■ Instructions to follow: Write out the lines from the top of the material through the line with "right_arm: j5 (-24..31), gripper", exactly and with nothing added.

*** Opening Supplied entries ***

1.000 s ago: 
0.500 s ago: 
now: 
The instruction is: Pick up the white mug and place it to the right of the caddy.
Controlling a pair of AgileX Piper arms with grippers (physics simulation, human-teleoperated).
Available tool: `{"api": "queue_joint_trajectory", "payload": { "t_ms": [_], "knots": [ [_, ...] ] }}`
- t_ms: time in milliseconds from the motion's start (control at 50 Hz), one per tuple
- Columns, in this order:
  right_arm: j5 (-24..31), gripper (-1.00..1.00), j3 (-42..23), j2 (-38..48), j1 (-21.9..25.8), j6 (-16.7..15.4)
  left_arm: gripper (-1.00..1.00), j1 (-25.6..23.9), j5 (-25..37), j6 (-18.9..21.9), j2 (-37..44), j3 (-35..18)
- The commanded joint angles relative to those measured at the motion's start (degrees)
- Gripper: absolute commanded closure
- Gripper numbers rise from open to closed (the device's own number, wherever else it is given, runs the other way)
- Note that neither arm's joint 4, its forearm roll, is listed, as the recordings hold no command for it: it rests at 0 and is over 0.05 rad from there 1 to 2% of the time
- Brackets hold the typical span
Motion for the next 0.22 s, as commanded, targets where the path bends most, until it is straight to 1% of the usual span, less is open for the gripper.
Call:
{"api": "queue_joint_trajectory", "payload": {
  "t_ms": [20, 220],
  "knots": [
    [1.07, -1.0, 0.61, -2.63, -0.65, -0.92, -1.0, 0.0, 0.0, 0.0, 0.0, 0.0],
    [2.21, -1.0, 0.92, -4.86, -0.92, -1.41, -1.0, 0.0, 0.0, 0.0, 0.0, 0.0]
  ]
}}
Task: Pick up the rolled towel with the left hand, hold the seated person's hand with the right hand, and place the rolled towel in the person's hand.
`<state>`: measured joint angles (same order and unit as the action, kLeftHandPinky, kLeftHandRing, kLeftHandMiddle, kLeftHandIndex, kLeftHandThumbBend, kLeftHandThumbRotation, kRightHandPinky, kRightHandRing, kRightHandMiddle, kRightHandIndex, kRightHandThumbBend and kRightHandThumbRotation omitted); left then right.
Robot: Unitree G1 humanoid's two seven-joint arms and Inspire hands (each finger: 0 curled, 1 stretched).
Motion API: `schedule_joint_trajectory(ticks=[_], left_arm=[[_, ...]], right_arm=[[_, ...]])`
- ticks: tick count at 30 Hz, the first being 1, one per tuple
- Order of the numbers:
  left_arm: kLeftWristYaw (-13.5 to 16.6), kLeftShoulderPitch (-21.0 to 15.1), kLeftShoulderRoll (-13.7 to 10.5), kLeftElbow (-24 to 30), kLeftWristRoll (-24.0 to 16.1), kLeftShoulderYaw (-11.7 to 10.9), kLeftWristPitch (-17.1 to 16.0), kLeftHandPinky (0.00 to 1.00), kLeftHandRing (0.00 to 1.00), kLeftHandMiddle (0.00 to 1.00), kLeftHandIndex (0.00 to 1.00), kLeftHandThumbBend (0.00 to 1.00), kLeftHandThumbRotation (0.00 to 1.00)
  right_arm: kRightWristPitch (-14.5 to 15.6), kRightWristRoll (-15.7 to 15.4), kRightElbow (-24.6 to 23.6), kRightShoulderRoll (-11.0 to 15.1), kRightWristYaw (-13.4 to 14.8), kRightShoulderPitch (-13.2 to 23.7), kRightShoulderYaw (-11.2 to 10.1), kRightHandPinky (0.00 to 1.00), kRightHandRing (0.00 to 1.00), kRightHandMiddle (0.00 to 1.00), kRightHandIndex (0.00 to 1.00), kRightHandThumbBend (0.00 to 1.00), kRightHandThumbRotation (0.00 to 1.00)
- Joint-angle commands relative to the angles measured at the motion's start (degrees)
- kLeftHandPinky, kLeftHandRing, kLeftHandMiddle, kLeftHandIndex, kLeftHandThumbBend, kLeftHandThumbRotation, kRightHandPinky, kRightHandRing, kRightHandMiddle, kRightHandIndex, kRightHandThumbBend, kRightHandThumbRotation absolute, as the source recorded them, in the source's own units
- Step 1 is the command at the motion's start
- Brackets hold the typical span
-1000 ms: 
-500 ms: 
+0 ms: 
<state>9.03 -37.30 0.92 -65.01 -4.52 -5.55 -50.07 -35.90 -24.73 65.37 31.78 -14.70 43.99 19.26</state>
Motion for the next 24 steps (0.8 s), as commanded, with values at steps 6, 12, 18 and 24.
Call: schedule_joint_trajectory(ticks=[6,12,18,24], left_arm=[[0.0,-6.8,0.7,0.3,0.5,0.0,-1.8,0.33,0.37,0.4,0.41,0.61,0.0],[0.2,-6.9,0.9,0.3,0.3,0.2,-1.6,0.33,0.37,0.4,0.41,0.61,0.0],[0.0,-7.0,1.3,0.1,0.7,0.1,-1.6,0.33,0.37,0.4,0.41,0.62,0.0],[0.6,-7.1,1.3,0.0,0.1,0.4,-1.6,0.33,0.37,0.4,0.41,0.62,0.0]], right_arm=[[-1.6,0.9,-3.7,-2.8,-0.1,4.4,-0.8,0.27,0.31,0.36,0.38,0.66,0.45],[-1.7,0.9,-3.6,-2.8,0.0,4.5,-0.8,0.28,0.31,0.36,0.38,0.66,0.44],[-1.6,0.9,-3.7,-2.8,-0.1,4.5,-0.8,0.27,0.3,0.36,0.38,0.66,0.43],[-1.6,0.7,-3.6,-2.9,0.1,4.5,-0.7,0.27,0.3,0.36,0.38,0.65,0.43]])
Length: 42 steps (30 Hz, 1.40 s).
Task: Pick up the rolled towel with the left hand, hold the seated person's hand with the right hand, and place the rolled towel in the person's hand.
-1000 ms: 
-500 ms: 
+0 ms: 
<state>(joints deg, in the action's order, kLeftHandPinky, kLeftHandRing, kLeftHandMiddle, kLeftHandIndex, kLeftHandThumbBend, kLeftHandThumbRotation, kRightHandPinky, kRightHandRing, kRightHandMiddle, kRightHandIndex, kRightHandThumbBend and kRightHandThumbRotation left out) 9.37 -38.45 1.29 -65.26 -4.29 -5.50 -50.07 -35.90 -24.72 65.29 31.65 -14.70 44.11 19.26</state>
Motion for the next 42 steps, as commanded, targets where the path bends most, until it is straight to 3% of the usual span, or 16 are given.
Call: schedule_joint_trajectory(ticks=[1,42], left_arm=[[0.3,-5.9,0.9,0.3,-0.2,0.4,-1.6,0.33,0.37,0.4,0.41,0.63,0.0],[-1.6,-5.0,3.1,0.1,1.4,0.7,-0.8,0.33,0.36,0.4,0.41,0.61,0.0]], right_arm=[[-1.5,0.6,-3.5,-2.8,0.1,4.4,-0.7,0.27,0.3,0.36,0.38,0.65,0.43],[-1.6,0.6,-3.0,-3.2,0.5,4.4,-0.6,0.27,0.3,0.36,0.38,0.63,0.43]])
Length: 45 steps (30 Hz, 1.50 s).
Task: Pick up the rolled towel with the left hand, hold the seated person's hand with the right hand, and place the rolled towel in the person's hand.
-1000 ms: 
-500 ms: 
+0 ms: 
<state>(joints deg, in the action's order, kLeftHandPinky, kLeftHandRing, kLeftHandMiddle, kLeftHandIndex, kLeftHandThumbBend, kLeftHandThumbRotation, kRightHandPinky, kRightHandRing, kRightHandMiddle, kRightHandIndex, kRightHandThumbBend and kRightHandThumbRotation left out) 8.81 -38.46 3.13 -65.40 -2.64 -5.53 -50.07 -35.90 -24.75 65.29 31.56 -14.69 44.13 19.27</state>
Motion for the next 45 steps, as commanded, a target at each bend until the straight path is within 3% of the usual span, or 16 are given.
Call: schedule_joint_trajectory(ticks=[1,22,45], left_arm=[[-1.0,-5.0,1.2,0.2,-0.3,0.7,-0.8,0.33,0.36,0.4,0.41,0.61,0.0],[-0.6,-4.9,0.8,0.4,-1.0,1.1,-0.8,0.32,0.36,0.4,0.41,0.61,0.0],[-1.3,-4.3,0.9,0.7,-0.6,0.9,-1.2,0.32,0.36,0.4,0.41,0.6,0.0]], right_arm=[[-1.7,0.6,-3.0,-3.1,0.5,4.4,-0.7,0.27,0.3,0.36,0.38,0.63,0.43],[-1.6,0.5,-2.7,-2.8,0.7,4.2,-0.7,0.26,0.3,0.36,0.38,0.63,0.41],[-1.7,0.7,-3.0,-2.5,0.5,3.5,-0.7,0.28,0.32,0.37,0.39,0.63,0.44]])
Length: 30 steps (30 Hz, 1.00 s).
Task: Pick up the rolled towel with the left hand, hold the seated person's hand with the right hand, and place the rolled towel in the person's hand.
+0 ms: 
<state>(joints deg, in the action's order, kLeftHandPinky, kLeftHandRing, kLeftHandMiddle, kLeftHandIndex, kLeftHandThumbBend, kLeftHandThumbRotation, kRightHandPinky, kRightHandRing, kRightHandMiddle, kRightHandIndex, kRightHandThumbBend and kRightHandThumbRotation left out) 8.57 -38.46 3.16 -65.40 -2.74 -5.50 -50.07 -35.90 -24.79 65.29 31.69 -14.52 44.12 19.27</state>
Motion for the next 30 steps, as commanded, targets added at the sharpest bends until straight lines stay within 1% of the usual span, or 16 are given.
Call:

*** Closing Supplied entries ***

■ Solution:
1.000 s ago: 
0.500 s ago: 
now: 
The instruction is: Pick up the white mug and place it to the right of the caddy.
Controlling a pair of AgileX Piper arms with grippers (physics simulation, human-teleoperated).
Available tool: `{"api": "queue_joint_trajectory", "payload": { "t_ms": [_], "knots": [ [_, ...] ] }}`
- t_ms: time in milliseconds from the motion's start (control at 50 Hz), one per tuple
- Columns, in this order:
  right_arm: j5 (-24..31), gripper (-1.00..1.00), j3 (-42..23), j2 (-38..48), j1 (-21.9..25.8), j6 (-16.7..15.4)

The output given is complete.